If you think this disease affects only women, you’re wrong…
Yes, women have breasts, and we know they get breast cancer. But, men also fall prey to it. It might be rare, so it’s important to be aware.
This post is to address the pink and blue world of breast cancer. Breast cancer might be very common in women but the rise in breast cancer in men can’t be denied.
About one percent of breast cancer develops in males. It is estimated that about 2,140 new cases are diagnosed annually in the United States (US) and about 300 in the United Kingdom (UK).The number of annual deaths in the US is about 440.
Oncology surgeon Dr. Ramakant Deshpande says, “In the US, over 2,000 men were affected in 2012. Generally, men with breast cancer have lower survival rates, probably because the disease spreads rapidly due to scanty tissue in the breast area. While 83% women are likely to be alive five years after early-stage diagnosis and treatment, the percentage would be 73% for men.”
The symptoms of breast cancer in men are similar to those in women. Most male breast cancers (MBC) are diagnosed when a man discovers a lump on his chest. But mostly due to denial, lack of awareness and fearing ridicule, discovery in men turns up late, and this worsens the situation. At that point, cancer spreads.
So it mustn’t surprise you that men carry a higher mortality rate than women do, mainly because awareness among men is less and they can’t assume a lump as breast cancer, and with lesser breast tissues and delay in treatment, the disease spreads fast.

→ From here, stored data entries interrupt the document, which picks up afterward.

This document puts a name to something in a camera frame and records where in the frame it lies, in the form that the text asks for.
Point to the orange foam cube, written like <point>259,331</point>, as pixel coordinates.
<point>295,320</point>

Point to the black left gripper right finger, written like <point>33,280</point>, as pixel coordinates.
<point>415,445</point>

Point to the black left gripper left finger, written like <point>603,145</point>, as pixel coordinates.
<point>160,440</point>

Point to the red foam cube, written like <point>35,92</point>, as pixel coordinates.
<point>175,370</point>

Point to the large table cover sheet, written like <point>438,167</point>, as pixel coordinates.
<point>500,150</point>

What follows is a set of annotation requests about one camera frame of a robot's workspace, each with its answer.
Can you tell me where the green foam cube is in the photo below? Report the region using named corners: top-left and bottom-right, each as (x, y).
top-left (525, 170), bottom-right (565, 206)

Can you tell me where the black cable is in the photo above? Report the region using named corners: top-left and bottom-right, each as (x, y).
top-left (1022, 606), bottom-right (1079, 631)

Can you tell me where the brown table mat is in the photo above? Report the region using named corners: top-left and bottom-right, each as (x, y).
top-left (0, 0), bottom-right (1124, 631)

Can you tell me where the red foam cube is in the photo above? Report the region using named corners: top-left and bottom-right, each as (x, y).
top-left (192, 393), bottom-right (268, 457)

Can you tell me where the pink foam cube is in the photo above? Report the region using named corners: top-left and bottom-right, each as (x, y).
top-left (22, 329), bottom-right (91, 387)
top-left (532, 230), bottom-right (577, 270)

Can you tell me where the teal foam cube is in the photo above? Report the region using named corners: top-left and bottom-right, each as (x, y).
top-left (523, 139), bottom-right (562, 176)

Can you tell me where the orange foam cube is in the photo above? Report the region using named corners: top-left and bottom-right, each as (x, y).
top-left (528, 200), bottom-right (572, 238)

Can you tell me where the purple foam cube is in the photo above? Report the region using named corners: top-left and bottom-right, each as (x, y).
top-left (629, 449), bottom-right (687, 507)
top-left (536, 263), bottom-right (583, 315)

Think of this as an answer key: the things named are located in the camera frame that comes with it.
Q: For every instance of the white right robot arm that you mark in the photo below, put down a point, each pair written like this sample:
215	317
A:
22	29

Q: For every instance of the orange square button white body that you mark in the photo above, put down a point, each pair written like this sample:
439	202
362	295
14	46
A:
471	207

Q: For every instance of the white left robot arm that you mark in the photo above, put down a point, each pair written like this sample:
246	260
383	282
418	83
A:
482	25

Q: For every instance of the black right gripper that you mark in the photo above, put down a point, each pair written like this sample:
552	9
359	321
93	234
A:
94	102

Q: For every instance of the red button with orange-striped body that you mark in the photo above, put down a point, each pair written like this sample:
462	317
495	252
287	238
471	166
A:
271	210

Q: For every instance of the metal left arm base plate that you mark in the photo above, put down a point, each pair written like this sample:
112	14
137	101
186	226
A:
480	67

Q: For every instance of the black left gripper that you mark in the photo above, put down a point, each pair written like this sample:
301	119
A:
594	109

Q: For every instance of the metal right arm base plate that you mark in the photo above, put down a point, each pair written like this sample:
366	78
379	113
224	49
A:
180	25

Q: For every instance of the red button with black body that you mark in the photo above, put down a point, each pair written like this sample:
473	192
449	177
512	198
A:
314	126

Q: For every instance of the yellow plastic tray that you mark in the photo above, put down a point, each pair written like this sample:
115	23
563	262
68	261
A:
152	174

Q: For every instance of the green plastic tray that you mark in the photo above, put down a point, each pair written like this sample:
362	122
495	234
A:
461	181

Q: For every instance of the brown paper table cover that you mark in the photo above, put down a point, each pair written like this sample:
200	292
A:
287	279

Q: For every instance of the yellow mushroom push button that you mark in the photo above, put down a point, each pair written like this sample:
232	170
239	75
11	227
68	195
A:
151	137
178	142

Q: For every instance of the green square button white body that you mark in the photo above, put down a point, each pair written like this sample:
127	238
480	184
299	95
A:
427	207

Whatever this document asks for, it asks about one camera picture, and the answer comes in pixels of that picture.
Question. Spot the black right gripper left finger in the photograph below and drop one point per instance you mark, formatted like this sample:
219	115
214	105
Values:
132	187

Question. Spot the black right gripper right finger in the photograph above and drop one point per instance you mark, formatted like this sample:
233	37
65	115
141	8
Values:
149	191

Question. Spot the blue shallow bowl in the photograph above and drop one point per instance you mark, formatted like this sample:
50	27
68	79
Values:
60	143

It’s essential to understand the risk factors for MBC, mainly because men do not routinely screen for the disease and don’t think about the possibility that they’ll get it. Hence, breast cancer gets more advanced in men than in women when it is first detected.
A number of factors increase a man’s risk of getting breast cancer:
• Regular consumption of hormonal medicines or herbal supplements.
• Increased weight due to unhealthy food and lifestyle.
• Chronic alcoholism.
• Genetic aberrations like Klinefelter Syndrome which elevate estrogen levels in men. Men with a family history of breast cancer stand high risk as they may inherit either the BRCA1 or BRCA2 genes.
Individuals, especially adolescents, undergoing radiation therapy for conditions like Hodgkin’s Disease need to be careful as the odds of developing breast cancer are high.
Besides the above-mentioned reasons, the majority of MBCs happen in men with no family history of breast cancer and no inherited gene abnormality.
A man diagnosed with breast cancer must also consider genetic counseling. If a man tests positive for a defective gene (most commonly either BRCA1 or BRCA2) that could lead to a future diagnosis of breast cancer and his children have a 50% chance of carrying the gene.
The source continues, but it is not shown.